◆ Exercise prompt:
Your response should reproduce every line of the entries that contains the word "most".

--- Material to process Enclosed Below ---

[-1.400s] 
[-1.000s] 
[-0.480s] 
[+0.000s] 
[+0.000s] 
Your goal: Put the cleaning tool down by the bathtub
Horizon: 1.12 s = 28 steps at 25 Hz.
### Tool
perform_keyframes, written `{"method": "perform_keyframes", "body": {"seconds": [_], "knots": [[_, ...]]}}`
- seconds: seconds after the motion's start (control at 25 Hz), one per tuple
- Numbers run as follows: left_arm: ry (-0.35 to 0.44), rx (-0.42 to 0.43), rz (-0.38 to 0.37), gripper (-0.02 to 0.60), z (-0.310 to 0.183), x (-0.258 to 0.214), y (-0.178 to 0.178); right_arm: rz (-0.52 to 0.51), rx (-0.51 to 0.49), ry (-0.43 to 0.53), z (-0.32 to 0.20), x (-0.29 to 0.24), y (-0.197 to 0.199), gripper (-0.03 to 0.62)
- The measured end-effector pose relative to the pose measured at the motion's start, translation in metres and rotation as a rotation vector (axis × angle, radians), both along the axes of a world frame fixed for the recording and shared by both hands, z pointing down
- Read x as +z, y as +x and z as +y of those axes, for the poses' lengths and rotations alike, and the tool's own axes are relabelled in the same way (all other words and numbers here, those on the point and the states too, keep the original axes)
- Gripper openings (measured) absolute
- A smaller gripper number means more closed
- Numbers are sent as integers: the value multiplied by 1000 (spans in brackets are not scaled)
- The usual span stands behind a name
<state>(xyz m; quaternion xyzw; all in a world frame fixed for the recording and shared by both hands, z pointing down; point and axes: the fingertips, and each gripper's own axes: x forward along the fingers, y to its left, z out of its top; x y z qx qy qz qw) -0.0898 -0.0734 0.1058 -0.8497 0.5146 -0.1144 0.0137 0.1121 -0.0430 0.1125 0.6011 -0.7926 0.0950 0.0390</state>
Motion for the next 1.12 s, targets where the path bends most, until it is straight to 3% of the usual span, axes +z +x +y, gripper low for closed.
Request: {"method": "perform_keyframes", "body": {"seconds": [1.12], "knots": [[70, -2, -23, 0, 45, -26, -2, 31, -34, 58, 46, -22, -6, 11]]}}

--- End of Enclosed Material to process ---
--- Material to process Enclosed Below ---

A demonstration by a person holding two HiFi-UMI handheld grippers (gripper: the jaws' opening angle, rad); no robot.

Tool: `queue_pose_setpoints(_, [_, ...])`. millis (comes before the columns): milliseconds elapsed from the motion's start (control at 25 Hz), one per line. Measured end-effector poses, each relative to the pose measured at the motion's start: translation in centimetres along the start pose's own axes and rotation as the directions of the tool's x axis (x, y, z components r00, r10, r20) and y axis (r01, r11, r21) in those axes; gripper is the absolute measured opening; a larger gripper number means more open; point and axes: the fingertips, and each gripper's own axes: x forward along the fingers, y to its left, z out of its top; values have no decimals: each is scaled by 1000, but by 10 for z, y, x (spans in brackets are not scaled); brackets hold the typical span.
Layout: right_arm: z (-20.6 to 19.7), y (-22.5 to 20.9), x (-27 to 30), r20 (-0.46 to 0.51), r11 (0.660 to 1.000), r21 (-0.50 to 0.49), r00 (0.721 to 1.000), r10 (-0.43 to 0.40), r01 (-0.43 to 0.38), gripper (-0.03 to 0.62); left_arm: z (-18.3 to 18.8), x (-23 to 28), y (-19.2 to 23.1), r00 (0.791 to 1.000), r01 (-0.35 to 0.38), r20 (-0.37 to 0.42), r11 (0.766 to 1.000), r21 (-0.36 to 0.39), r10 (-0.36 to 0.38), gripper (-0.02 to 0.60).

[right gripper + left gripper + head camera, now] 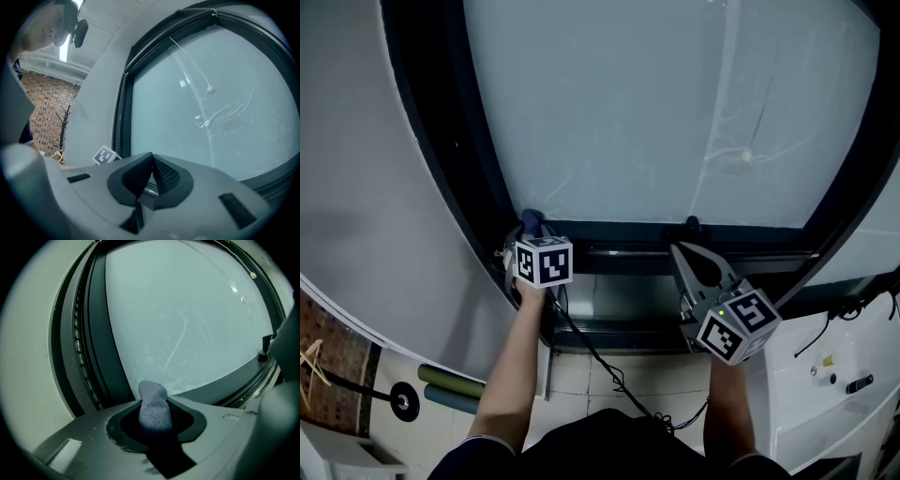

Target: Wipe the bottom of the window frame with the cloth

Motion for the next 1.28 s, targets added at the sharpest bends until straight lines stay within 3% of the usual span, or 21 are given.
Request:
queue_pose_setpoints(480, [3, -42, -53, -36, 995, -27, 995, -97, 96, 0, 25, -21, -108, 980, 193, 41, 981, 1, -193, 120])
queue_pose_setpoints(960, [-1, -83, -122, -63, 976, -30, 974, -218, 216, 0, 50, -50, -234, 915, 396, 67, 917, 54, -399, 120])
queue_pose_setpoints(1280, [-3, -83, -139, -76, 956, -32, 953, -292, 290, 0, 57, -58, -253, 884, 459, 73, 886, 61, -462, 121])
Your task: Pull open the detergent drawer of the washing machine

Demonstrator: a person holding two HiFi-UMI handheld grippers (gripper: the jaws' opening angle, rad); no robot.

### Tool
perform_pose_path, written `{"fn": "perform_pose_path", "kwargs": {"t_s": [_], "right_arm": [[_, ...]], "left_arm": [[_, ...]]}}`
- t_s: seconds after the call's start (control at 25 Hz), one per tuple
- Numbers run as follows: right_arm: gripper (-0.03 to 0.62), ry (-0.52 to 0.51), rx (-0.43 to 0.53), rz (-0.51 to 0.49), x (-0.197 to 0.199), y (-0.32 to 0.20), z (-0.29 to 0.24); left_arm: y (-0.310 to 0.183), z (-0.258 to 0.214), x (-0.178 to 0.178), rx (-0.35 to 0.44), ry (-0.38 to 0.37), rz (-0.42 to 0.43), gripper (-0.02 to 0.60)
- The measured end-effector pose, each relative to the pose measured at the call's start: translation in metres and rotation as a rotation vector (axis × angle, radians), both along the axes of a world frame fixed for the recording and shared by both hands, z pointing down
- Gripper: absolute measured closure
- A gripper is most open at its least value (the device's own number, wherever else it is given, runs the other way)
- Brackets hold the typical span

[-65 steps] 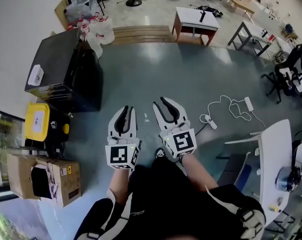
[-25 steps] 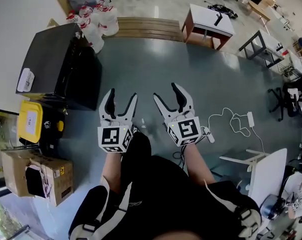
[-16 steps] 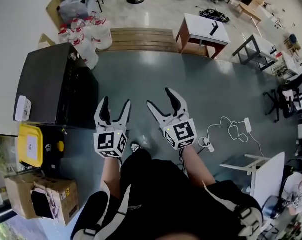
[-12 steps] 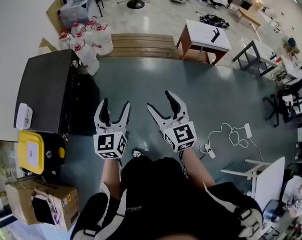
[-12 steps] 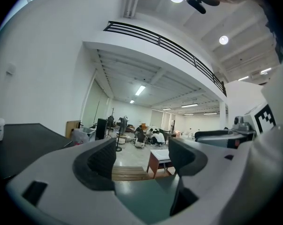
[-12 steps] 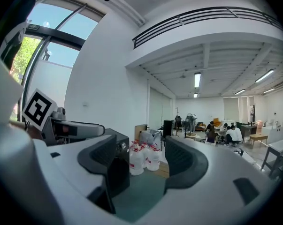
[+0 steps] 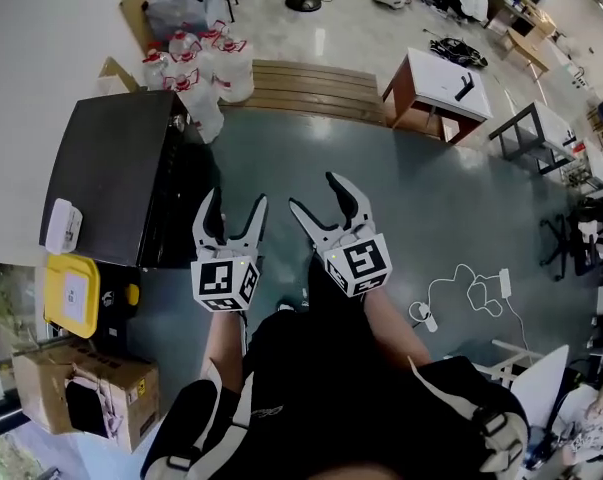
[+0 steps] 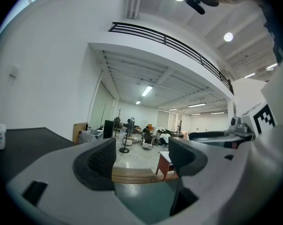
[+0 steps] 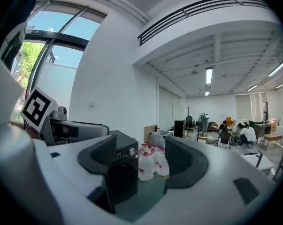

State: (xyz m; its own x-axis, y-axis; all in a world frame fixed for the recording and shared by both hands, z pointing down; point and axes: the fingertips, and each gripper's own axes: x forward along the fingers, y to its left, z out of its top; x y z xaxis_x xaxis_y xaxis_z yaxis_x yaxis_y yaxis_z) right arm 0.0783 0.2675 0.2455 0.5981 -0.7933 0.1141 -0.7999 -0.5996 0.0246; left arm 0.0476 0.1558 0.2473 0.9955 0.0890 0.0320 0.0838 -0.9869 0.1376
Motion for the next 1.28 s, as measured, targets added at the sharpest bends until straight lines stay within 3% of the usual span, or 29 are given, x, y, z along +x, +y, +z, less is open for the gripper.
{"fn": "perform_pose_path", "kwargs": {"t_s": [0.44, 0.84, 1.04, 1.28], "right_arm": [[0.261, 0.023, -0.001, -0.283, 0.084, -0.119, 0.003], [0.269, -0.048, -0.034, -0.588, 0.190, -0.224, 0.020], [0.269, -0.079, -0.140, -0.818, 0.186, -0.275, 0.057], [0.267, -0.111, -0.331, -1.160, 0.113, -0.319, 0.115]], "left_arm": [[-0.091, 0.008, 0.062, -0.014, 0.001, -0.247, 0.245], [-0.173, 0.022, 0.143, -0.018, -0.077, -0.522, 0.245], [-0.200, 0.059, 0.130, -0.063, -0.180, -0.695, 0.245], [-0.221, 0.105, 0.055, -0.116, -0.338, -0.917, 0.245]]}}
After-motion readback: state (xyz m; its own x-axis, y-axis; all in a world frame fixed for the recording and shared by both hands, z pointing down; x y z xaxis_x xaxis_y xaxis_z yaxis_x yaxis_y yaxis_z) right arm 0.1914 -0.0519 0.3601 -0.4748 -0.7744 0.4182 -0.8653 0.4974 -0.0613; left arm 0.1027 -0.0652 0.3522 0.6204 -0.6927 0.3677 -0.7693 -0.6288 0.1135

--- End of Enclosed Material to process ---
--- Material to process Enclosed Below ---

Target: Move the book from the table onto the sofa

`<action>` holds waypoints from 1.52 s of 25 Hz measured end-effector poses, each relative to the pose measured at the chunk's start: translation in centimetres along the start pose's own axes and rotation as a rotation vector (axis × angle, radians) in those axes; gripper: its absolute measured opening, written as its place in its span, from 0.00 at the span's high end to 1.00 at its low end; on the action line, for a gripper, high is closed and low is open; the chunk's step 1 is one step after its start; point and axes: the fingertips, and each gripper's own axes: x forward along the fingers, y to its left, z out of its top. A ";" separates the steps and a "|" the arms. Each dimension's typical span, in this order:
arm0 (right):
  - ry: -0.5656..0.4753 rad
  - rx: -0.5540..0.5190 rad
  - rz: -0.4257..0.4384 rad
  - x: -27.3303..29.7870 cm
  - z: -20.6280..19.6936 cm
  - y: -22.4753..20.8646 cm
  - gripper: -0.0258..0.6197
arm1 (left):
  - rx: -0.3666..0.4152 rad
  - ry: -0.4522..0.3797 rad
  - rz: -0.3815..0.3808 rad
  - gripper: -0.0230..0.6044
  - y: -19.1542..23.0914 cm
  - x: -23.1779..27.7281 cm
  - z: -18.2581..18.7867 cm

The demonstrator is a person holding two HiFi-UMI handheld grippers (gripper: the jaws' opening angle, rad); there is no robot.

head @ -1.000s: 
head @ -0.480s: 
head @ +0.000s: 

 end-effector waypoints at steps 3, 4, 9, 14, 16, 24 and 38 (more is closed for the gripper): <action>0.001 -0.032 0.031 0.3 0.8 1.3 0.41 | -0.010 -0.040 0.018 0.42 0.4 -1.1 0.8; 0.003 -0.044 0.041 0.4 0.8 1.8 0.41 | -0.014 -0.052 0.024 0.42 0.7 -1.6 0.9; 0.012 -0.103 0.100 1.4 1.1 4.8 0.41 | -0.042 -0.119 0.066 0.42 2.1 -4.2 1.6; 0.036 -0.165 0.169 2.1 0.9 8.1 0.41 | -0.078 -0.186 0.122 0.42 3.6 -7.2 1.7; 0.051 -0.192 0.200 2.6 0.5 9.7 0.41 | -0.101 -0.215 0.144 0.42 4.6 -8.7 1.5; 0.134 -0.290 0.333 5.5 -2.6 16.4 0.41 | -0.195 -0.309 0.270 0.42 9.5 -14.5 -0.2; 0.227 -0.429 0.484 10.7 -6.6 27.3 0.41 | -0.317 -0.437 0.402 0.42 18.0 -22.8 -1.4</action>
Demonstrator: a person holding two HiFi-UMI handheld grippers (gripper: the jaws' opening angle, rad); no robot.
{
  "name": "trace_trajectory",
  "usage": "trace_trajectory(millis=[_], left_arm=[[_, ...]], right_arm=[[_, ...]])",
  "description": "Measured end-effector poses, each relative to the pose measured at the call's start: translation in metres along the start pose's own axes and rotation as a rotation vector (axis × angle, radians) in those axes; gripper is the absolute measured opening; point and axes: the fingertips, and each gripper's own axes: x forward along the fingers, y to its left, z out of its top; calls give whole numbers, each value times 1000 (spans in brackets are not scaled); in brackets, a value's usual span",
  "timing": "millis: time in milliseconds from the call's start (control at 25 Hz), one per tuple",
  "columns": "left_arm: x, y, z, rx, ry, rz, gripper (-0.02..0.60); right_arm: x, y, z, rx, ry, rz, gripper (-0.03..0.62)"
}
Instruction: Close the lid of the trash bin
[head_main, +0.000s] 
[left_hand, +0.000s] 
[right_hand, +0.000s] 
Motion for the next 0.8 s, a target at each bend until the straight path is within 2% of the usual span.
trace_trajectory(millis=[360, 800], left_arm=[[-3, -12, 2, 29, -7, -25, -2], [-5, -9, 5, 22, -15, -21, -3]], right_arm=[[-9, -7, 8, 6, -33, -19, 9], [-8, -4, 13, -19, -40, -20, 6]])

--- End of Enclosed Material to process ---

◆ Exercise result:
Motion for the next 1.12 s, targets where the path bends most, until it is straight to 3% of the usual span, axes +z +x +y, gripper low for closed.
- A gripper is most open at its least value (the device's own number, wherever else it is given, runs the other way)

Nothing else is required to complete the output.